» **Task objective**
The line containing "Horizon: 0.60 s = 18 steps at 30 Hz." marks the start. Restate it and every following line through the end of the records exactly, and nothing else, leaving out the pictures.
───
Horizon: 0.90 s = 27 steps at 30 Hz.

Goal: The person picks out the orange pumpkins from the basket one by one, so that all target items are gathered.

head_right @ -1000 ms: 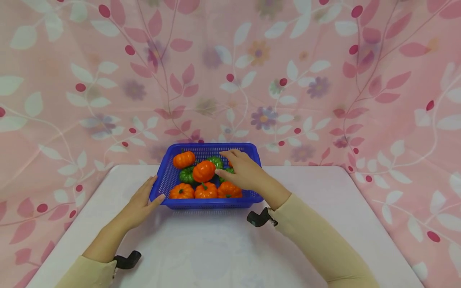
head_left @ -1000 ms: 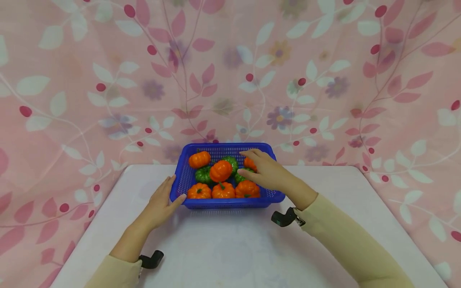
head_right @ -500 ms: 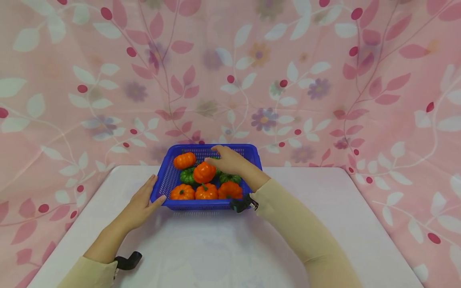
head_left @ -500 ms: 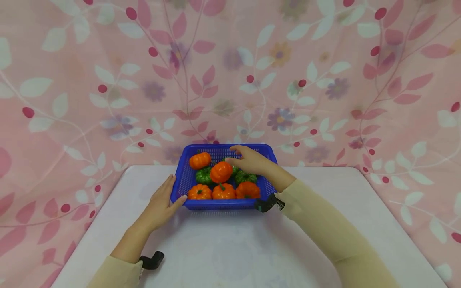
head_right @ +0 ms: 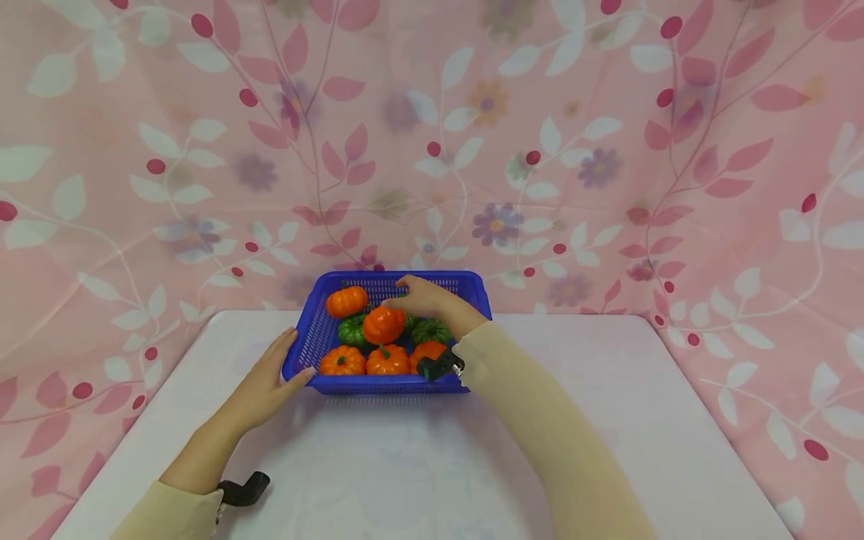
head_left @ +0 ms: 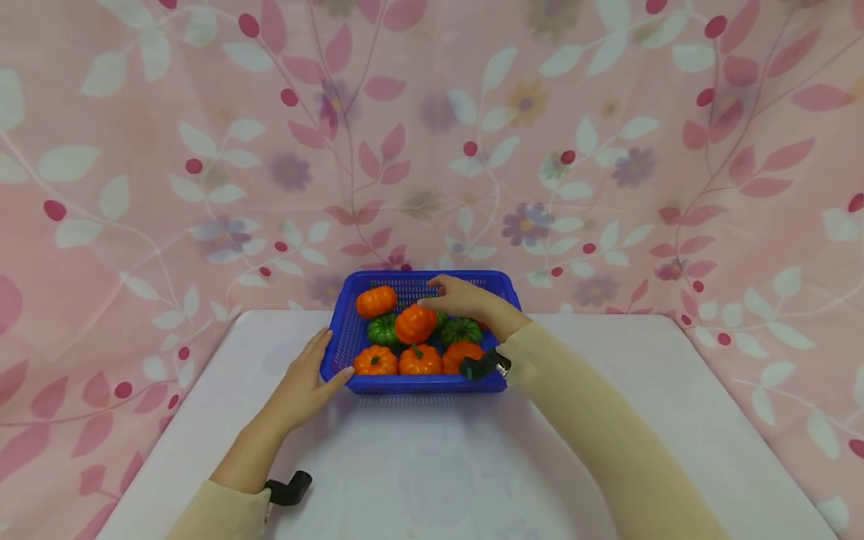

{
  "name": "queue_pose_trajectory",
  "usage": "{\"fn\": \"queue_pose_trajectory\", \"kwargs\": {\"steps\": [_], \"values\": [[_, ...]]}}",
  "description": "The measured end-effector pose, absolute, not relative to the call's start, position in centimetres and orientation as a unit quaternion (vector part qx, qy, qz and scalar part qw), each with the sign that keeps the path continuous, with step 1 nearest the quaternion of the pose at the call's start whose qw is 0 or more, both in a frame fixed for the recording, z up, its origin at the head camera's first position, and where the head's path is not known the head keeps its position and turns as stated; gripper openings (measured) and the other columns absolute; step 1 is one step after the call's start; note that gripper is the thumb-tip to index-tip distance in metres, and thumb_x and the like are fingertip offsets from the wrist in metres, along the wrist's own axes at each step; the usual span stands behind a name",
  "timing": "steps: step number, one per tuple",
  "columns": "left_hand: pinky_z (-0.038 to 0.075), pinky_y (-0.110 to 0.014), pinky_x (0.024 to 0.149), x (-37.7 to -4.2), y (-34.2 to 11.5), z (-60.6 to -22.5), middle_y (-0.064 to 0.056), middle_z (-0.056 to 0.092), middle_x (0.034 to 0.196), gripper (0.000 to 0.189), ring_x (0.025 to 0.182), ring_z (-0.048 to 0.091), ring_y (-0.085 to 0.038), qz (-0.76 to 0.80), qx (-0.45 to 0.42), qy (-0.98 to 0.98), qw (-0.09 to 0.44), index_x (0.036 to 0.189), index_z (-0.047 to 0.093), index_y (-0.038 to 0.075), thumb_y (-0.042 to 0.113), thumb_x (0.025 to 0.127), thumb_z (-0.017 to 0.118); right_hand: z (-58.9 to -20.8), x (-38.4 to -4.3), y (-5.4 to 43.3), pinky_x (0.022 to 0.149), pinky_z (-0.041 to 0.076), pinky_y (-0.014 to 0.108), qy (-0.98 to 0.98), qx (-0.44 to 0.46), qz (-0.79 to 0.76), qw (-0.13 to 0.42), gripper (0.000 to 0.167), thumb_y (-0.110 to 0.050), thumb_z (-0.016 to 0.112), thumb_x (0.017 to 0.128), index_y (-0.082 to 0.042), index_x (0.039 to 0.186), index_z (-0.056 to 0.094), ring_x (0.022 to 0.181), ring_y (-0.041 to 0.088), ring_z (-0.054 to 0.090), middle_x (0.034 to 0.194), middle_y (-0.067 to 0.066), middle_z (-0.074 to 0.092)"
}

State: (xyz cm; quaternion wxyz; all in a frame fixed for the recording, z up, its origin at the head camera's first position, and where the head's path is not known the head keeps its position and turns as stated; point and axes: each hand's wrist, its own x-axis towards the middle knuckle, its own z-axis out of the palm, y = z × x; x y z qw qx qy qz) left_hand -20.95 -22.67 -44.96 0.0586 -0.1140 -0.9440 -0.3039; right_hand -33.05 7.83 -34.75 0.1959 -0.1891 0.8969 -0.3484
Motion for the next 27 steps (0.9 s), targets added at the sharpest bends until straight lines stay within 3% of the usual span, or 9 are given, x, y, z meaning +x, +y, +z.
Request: {"fn": "queue_pose_trajectory", "kwargs": {"steps": [9,16,27], "values": [[0.023,-0.065,0.114,-21.0,-22.4,-44.6,-0.023,0.024,0.161,0.091,0.145,0.027,-0.047,-0.286,-0.117,-0.947,0.083,0.155,0.026,-0.006,0.047,0.093,0.067,-36.3,-34.2,7.0,0.109,0.040,0.051,0.877,-0.174,-0.383,0.234,0.072,-0.044,0.065,0.096,-0.006,0.151,0.039,0.136,0.034,0.043,0.155,0.015,0.038],[0.022,-0.064,0.115,-20.9,-22.3,-44.6,-0.024,0.026,0.160,0.091,0.144,0.028,-0.046,-0.271,-0.121,-0.951,0.091,0.154,0.028,-0.007,0.046,0.093,0.068,-38.0,-34.5,6.9,0.110,0.039,0.050,0.860,-0.135,-0.416,0.264,0.069,-0.046,0.068,0.093,-0.009,0.147,0.044,0.135,0.034,0.044,0.154,0.013,0.039],[0.023,-0.064,0.115,-21.1,-22.5,-45.1,-0.023,0.026,0.161,0.091,0.144,0.028,-0.046,-0.269,-0.125,-0.950,0.098,0.155,0.028,-0.006,0.048,0.093,0.067,-39.5,-34.9,6.7,0.109,0.042,0.047,0.857,-0.141,-0.425,0.258,0.066,-0.048,0.071,0.091,-0.007,0.140,0.053,0.128,0.034,0.053,0.144,0.010,0.051]]}}
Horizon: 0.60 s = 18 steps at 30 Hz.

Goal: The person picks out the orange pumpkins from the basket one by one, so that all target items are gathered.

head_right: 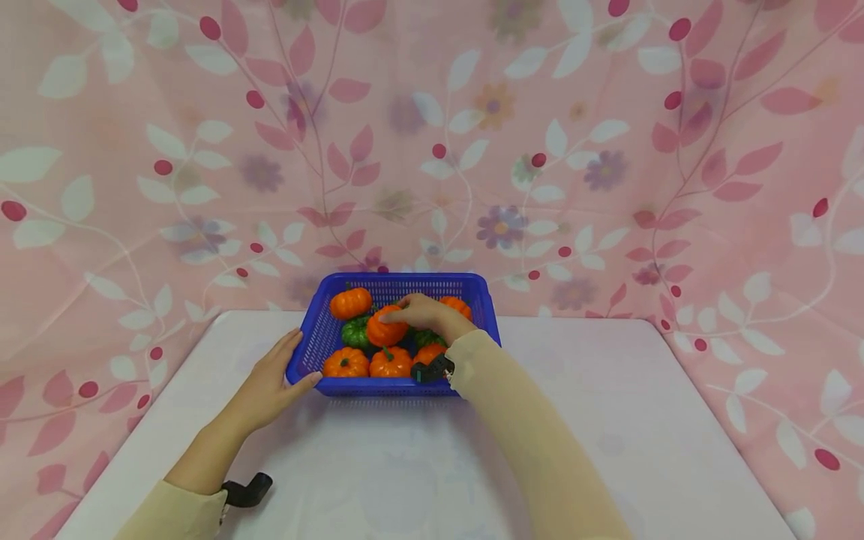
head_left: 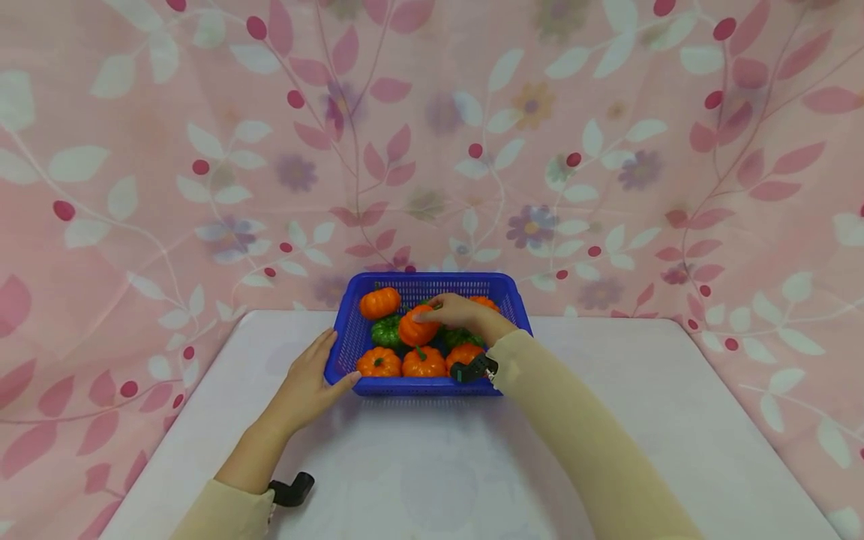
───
» **Response**
Horizon: 0.60 s = 18 steps at 30 Hz.

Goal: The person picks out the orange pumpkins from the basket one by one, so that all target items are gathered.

head_right: 
head_left: 

The exercise requires no additional answer.